**WORK TO COMPLETE:**
Determine the count of lines in the following entries that contain the string "dark". Write only the number.

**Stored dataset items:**
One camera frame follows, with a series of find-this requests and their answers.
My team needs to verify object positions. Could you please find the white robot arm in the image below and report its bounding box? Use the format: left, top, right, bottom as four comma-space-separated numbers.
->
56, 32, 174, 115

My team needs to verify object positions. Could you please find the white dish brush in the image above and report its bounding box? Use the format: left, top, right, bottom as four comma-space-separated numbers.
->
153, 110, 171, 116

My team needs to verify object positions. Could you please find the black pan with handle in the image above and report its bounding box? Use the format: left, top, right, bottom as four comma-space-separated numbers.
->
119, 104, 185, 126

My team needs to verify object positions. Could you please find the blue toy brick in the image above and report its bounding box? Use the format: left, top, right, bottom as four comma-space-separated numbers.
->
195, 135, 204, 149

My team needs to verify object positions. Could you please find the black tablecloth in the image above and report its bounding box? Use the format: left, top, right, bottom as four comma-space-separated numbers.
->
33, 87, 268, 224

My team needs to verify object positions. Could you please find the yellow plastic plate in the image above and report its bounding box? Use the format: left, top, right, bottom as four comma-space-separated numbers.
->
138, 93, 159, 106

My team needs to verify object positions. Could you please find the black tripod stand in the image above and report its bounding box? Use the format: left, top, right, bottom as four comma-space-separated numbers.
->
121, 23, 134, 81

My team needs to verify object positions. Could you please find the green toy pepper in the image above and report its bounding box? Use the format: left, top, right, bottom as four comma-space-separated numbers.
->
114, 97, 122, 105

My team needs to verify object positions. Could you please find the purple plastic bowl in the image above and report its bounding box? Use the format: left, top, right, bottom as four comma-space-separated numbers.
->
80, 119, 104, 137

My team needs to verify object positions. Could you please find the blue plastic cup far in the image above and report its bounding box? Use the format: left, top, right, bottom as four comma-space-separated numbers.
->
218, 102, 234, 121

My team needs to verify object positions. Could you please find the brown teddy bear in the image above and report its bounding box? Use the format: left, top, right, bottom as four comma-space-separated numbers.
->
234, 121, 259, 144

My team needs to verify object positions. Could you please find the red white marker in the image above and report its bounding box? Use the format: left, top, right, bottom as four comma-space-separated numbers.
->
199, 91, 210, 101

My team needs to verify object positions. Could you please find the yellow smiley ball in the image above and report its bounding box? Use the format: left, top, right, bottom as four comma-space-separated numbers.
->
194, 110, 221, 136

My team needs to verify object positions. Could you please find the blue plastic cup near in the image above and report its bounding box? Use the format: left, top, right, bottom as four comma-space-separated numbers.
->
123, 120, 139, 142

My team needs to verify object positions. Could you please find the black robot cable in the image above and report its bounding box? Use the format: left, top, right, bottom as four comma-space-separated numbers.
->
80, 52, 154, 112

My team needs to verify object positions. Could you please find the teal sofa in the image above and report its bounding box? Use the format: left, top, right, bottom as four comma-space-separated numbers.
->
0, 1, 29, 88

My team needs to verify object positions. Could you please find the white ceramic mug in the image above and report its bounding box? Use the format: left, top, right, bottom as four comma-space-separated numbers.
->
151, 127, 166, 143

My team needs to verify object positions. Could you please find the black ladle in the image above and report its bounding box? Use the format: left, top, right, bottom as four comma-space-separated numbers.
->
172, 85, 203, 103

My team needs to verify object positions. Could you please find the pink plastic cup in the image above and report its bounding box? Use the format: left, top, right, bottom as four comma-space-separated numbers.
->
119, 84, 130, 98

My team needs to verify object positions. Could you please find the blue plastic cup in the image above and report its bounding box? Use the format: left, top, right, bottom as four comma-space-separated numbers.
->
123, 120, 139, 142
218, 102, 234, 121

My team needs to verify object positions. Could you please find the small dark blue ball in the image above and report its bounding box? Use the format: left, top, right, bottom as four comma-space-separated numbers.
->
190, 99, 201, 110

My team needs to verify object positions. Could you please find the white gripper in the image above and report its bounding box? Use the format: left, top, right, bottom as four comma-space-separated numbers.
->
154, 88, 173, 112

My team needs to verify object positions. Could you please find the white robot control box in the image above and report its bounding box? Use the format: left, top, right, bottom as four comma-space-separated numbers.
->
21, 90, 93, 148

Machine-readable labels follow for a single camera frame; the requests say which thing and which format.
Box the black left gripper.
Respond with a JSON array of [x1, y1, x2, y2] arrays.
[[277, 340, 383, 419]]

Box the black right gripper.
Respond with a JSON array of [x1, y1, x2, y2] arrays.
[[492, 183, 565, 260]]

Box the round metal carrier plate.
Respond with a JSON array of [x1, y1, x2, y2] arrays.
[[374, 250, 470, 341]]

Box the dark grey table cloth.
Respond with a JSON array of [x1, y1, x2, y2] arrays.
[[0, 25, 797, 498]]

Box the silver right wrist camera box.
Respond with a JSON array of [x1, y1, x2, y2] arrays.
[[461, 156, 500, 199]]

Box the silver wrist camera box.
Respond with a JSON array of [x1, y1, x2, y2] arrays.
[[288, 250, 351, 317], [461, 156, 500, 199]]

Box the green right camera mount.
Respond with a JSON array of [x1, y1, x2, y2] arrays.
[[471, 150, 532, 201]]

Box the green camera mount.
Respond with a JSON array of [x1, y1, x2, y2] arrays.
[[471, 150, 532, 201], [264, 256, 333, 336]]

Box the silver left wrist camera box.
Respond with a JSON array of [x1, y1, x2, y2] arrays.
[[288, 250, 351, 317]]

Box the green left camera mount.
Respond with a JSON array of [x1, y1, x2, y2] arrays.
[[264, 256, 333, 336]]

**SOLUTION:**
2